### TASK DETAILS
Every line of the data is to be output verbatim.

### DATASET RECORDS

____________________

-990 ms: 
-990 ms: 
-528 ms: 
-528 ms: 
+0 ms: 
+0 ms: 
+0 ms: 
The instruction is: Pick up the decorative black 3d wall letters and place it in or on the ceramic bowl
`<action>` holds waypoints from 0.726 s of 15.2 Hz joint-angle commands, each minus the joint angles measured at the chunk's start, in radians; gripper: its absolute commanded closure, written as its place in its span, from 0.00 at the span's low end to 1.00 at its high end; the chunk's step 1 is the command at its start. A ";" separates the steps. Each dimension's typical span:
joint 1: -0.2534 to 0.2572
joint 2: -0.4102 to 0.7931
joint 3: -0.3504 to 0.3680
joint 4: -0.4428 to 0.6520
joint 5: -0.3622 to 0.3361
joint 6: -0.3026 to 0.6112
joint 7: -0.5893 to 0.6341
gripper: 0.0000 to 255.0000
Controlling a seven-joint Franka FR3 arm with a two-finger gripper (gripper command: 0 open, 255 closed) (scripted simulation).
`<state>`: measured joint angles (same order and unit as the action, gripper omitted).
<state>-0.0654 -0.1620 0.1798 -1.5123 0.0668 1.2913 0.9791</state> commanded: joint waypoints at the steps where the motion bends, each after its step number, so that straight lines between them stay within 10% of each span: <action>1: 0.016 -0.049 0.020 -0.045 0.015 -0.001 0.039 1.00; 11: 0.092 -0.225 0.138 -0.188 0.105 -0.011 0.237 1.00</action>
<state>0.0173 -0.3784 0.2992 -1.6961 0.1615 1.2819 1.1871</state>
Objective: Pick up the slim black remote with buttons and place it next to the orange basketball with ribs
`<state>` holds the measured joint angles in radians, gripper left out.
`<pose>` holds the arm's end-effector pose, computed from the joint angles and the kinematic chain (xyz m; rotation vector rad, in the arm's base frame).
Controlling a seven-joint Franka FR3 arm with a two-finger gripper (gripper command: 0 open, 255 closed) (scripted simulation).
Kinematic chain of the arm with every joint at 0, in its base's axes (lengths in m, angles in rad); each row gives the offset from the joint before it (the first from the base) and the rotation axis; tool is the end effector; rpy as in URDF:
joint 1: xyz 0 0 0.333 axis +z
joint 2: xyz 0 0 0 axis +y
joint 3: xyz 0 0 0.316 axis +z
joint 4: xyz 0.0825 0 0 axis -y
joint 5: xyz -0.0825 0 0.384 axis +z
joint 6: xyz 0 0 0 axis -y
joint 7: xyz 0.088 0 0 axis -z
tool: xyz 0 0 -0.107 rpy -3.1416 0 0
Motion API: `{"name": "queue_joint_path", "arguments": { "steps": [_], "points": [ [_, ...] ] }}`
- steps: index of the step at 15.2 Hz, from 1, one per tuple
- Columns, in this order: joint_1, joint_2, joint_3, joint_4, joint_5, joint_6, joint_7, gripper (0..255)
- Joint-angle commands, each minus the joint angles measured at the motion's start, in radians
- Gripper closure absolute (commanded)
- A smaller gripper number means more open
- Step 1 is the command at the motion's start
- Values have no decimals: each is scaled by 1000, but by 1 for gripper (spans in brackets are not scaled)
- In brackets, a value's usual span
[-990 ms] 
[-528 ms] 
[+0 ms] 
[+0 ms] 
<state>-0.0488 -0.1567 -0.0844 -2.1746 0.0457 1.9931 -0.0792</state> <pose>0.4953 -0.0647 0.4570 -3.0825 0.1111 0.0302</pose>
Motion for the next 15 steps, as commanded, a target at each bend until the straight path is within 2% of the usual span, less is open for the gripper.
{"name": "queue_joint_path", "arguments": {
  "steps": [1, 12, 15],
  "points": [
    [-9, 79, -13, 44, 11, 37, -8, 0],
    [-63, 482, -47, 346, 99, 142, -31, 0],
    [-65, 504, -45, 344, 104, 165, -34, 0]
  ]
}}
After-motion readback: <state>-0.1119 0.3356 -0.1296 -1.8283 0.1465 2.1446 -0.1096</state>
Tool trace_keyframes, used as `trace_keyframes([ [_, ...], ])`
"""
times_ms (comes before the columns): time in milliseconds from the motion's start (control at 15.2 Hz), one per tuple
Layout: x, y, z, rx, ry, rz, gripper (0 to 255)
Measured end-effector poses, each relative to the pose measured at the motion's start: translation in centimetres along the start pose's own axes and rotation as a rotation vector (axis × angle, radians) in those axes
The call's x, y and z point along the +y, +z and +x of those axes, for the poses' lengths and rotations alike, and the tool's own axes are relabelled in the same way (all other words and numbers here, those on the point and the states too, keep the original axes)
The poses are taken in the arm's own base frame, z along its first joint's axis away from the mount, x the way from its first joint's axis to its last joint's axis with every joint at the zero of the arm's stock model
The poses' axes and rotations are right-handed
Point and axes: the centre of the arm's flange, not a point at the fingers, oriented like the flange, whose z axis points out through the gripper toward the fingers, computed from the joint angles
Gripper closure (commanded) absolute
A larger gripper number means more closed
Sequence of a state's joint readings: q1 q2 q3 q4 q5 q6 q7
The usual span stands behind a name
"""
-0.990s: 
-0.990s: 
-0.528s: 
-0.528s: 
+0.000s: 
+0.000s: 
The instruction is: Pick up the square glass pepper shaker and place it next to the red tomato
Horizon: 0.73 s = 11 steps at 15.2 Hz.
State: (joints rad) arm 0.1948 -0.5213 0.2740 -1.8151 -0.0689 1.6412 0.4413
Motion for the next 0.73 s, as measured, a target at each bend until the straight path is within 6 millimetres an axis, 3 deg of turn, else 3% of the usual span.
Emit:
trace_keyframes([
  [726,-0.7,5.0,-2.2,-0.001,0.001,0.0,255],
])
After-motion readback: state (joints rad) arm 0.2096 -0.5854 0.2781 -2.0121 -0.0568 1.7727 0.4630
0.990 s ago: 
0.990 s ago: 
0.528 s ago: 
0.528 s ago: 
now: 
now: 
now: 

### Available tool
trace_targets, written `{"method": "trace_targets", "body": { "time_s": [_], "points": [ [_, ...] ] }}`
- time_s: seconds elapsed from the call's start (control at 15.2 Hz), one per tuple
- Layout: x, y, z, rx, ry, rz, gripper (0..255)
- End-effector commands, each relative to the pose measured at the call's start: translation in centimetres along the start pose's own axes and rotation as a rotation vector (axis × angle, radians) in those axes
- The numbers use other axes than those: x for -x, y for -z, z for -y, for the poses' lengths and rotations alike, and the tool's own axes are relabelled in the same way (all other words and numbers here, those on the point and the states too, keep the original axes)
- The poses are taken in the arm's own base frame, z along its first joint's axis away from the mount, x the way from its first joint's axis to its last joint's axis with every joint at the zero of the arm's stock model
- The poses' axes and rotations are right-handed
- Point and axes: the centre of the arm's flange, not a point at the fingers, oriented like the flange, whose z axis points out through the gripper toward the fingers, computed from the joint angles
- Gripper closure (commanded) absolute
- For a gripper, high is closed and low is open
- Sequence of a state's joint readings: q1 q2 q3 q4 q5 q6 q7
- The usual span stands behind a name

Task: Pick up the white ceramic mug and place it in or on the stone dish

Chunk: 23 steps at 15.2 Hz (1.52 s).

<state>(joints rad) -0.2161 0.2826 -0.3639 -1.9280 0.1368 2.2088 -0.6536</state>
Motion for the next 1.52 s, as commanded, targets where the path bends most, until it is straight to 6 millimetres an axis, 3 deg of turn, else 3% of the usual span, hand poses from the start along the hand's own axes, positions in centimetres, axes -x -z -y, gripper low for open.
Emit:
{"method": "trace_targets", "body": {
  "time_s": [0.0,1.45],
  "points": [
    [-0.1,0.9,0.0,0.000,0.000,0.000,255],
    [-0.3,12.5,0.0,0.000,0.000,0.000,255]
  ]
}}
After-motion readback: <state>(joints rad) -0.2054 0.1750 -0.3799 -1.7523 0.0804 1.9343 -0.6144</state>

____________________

### SOLUTION FOR THIS EXERCISE
-990 ms: 
-990 ms: 
-528 ms: 
-528 ms: 
+0 ms: 
+0 ms: 
+0 ms: 
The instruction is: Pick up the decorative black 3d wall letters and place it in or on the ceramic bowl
`<action>` holds waypoints from 0.726 s of 15.2 Hz joint-angle commands, each minus the joint angles measured at the chunk's start, in radians; gripper: its absolute commanded closure, written as its place in its span, from 0.00 at the span's low end to 1.00 at its high end; the chunk's step 1 is the command at its start. A ";" separates the steps. Each dimension's typical span:
joint 1: -0.2534 to 0.2572
joint 2: -0.4102 to 0.7931
joint 3: -0.3504 to 0.3680
joint 4: -0.4428 to 0.6520
joint 5: -0.3622 to 0.3361
joint 6: -0.3026 to 0.6112
joint 7: -0.5893 to 0.6341
gripper: 0.0000 to 255.0000
Controlling a seven-joint Franka FR3 arm with a two-finger gripper (gripper command: 0 open, 255 closed) (scripted simulation).
`<state>`: measured joint angles (same order and unit as the action, gripper omitted).
<state>-0.0654 -0.1620 0.1798 -1.5123 0.0668 1.2913 0.9791</state> commanded: joint waypoints at the steps where the motion bends, each after its step number, so that straight lines between them stay within 10% of each span: <action>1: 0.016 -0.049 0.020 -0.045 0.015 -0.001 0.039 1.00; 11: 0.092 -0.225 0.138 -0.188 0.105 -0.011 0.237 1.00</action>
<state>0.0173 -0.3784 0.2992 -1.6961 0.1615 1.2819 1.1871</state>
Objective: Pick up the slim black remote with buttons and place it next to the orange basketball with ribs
`<state>` holds the measured joint angles in radians, gripper left out.
`<pose>` holds the arm's end-effector pose, computed from the joint angles and the kinematic chain (xyz m; rotation vector rad, in the arm's base frame).
Controlling a seven-joint Franka FR3 arm with a two-finger gripper (gripper command: 0 open, 255 closed) (scripted simulation).
Kinematic chain of the arm with every joint at 0, in its base's axes (lengths in m, angles in rad); each row gives the offset from the joint before it (the first from the base) and the rotation axis; tool is the end effector; rpy as in URDF:
joint 1: xyz 0 0 0.333 axis +z
joint 2: xyz 0 0 0 axis +y
joint 3: xyz 0 0 0.316 axis +z
joint 4: xyz 0.0825 0 0 axis -y
joint 5: xyz -0.0825 0 0.384 axis +z
joint 6: xyz 0 0 0 axis -y
joint 7: xyz 0.088 0 0 axis -z
tool: xyz 0 0 -0.107 rpy -3.1416 0 0
Motion API: `{"name": "queue_joint_path", "arguments": { "steps": [_], "points": [ [_, ...] ] }}`
- steps: index of the step at 15.2 Hz, from 1, one per tuple
- Columns, in this order: joint_1, joint_2, joint_3, joint_4, joint_5, joint_6, joint_7, gripper (0..255)
- Joint-angle commands, each minus the joint angles measured at the motion's start, in radians
- Gripper closure absolute (commanded)
- A smaller gripper number means more open
- Step 1 is the command at the motion's start
- Values have no decimals: each is scaled by 1000, but by 1 for gripper (spans in brackets are not scaled)
- In brackets, a value's usual span
[-990 ms] 
[-528 ms] 
[+0 ms] 
[+0 ms] 
<state>-0.0488 -0.1567 -0.0844 -2.1746 0.0457 1.9931 -0.0792</state> <pose>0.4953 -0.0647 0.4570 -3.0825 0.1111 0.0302</pose>
Motion for the next 15 steps, as commanded, a target at each bend until the straight path is within 2% of the usual span, less is open for the gripper.
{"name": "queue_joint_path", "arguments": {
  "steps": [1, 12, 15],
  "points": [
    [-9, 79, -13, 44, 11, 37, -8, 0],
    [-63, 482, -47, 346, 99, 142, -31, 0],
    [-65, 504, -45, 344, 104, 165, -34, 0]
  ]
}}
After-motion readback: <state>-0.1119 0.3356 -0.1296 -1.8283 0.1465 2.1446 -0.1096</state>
Tool trace_keyframes, used as `trace_keyframes([ [_, ...], ])`
"""
times_ms (comes before the columns): time in milliseconds from the motion's start (control at 15.2 Hz), one per tuple
Layout: x, y, z, rx, ry, rz, gripper (0 to 255)
Measured end-effector poses, each relative to the pose measured at the motion's start: translation in centimetres along the start pose's own axes and rotation as a rotation vector (axis × angle, radians) in those axes
The call's x, y and z point along the +y, +z and +x of those axes, for the poses' lengths and rotations alike, and the tool's own axes are relabelled in the same way (all other words and numbers here, those on the point and the states too, keep the original axes)
The poses are taken in the arm's own base frame, z along its first joint's axis away from the mount, x the way from its first joint's axis to its last joint's axis with every joint at the zero of the arm's stock model
The poses' axes and rotations are right-handed
Point and axes: the centre of the arm's flange, not a point at the fingers, oriented like the flange, whose z axis points out through the gripper toward the fingers, computed from the joint angles
Gripper closure (commanded) absolute
A larger gripper number means more closed
Sequence of a state's joint readings: q1 q2 q3 q4 q5 q6 q7
The usual span stands behind a name
"""
-0.990s: 
-0.990s: 
-0.528s: 
-0.528s: 
+0.000s: 
+0.000s: 
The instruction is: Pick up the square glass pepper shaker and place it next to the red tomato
Horizon: 0.73 s = 11 steps at 15.2 Hz.
State: (joints rad) arm 0.1948 -0.5213 0.2740 -1.8151 -0.0689 1.6412 0.4413
Motion for the next 0.73 s, as measured, a target at each bend until the straight path is within 6 millimetres an axis, 3 deg of turn, else 3% of the usual span.
Emit:
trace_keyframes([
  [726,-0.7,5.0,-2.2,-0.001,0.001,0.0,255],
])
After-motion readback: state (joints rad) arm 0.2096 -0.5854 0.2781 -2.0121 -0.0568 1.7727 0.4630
0.990 s ago: 
0.990 s ago: 
0.528 s ago: 
0.528 s ago: 
now: 
now: 
now: 

### Available tool
trace_targets, written `{"method": "trace_targets", "body": { "time_s": [_], "points": [ [_, ...] ] }}`
- time_s: seconds elapsed from the call's start (control at 15.2 Hz), one per tuple
- Layout: x, y, z, rx, ry, rz, gripper (0..255)
- End-effector commands, each relative to the pose measured at the call's start: translation in centimetres along the start pose's own axes and rotation as a rotation vector (axis × angle, radians) in those axes
- The numbers use other axes than those: x for -x, y for -z, z for -y, for the poses' lengths and rotations alike, and the tool's own axes are relabelled in the same way (all other words and numbers here, those on the point and the states too, keep the original axes)
- The poses are taken in the arm's own base frame, z along its first joint's axis away from the mount, x the way from its first joint's axis to its last joint's axis with every joint at the zero of the arm's stock model
- The poses' axes and rotations are right-handed
- Point and axes: the centre of the arm's flange, not a point at the fingers, oriented like the flange, whose z axis points out through the gripper toward the fingers, computed from the joint angles
- Gripper closure (commanded) absolute
- For a gripper, high is closed and low is open
- Sequence of a state's joint readings: q1 q2 q3 q4 q5 q6 q7
- The usual span stands behind a name

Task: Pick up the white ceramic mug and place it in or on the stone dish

Chunk: 23 steps at 15.2 Hz (1.52 s).

<state>(joints rad) -0.2161 0.2826 -0.3639 -1.9280 0.1368 2.2088 -0.6536</state>
Motion for the next 1.52 s, as commanded, targets where the path bends most, until it is straight to 6 millimetres an axis, 3 deg of turn, else 3% of the usual span, hand poses from the start along the hand's own axes, positions in centimetres, axes -x -z -y, gripper low for open.
Emit:
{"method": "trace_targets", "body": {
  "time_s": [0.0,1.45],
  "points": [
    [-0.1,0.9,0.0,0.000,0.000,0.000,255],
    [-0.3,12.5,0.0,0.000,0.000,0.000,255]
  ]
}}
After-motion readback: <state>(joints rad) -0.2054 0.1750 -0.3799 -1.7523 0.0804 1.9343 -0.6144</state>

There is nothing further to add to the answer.